* **Work item**: Locate the word "white" in the data below, then copy every line that holds it.

[Data records]
※ ※ ※
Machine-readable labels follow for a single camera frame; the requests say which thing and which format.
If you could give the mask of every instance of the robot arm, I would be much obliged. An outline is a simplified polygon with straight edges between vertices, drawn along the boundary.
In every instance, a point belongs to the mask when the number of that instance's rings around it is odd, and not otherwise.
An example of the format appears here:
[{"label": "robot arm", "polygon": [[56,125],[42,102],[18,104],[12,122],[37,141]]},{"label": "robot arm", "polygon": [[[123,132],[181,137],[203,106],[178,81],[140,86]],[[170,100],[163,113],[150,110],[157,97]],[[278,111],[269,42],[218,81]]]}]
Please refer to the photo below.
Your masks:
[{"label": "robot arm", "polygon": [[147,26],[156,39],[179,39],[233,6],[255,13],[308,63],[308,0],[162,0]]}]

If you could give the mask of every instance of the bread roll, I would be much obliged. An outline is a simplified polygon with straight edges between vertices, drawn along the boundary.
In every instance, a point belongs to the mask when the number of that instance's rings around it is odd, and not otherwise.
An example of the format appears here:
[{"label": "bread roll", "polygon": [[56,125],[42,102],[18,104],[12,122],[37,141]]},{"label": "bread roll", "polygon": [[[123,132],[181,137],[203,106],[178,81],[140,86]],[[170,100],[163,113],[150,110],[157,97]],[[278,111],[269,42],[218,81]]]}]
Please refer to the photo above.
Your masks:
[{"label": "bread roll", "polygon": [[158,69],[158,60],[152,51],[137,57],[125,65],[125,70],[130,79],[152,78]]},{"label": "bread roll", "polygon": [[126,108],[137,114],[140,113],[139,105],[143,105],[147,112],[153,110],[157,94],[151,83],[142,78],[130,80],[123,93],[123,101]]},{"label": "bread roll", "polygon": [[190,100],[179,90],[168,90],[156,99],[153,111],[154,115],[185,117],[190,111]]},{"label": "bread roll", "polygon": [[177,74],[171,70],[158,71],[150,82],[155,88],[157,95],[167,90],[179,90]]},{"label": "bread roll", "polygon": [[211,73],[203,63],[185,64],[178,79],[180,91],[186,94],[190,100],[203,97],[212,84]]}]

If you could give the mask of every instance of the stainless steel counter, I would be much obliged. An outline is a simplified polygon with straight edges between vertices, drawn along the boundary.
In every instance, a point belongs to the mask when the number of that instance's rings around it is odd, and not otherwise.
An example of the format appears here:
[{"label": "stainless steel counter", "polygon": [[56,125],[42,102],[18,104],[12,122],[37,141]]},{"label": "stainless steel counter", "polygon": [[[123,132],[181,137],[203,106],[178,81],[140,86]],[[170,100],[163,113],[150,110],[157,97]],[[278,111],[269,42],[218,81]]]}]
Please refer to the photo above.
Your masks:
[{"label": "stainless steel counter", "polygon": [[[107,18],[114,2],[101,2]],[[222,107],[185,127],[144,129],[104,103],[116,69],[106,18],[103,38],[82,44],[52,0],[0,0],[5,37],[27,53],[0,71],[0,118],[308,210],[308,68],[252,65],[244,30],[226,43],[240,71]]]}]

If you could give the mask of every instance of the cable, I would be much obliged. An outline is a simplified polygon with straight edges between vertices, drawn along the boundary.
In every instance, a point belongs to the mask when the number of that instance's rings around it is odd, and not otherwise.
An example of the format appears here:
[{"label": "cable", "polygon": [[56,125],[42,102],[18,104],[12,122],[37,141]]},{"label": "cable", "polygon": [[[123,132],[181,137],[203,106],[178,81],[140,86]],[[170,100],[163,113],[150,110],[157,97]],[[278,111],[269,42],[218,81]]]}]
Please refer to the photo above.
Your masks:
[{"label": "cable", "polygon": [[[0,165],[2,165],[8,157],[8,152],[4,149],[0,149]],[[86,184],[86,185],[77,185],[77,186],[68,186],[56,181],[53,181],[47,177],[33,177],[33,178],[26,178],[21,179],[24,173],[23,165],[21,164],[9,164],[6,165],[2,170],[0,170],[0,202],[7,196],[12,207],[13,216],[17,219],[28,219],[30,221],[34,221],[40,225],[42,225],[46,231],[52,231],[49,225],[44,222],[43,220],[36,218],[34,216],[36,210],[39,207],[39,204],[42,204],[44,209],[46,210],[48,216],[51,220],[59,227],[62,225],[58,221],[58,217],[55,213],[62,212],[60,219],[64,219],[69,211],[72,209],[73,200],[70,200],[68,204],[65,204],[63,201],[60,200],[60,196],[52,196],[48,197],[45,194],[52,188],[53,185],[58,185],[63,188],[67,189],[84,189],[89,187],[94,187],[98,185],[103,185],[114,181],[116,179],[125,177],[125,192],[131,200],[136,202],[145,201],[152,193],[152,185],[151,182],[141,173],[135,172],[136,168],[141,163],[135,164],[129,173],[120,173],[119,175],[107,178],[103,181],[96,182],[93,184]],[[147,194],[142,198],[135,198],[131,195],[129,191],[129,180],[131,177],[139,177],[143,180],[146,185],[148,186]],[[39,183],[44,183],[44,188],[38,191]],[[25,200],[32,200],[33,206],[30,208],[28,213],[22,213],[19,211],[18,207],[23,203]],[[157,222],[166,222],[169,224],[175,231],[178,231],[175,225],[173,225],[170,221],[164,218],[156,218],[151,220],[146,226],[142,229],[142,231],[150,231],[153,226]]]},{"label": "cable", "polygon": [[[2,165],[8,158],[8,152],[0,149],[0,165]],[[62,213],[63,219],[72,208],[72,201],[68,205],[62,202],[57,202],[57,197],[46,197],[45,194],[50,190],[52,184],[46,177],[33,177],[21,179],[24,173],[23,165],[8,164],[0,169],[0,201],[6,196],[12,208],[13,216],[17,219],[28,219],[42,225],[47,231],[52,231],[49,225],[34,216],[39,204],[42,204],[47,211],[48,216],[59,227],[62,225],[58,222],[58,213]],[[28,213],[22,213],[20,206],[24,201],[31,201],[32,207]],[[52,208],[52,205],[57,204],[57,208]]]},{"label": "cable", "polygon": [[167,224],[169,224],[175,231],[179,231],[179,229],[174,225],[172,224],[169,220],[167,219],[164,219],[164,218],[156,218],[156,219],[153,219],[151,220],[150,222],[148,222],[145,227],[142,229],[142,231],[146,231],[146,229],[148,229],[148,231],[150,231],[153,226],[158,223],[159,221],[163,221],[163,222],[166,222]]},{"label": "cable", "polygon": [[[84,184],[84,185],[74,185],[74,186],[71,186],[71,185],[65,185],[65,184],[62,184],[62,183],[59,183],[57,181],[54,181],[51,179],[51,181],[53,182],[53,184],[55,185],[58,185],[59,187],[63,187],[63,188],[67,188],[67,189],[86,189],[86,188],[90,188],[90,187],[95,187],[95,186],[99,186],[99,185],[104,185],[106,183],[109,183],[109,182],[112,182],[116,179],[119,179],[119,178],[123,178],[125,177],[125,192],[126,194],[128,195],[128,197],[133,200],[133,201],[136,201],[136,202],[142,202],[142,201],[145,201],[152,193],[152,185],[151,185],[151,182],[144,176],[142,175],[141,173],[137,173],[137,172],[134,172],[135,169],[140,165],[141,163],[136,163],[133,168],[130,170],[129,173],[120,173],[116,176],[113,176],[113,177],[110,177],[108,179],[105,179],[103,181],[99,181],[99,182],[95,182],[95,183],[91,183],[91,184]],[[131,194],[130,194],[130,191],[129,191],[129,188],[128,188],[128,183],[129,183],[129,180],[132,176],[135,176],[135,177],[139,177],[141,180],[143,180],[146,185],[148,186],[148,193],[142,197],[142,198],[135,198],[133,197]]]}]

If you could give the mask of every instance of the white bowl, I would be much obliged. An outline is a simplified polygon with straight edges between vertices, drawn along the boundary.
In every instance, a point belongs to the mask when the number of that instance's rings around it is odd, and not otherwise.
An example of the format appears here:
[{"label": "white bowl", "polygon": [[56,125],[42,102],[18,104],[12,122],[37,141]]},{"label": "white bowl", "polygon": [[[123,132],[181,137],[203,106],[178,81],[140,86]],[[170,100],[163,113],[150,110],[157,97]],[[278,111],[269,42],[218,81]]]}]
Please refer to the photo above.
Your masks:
※ ※ ※
* **Task output**:
If you could give the mask of every instance of the white bowl, I would be much obliged. An outline is a simplified polygon with straight edges between vertices, drawn along the boundary.
[{"label": "white bowl", "polygon": [[56,125],[42,102],[18,104],[12,122],[37,141]]},{"label": "white bowl", "polygon": [[[123,132],[181,137],[203,106],[178,81],[140,86]],[[170,100],[163,113],[150,110],[157,97]],[[278,111],[269,42],[218,81]]]}]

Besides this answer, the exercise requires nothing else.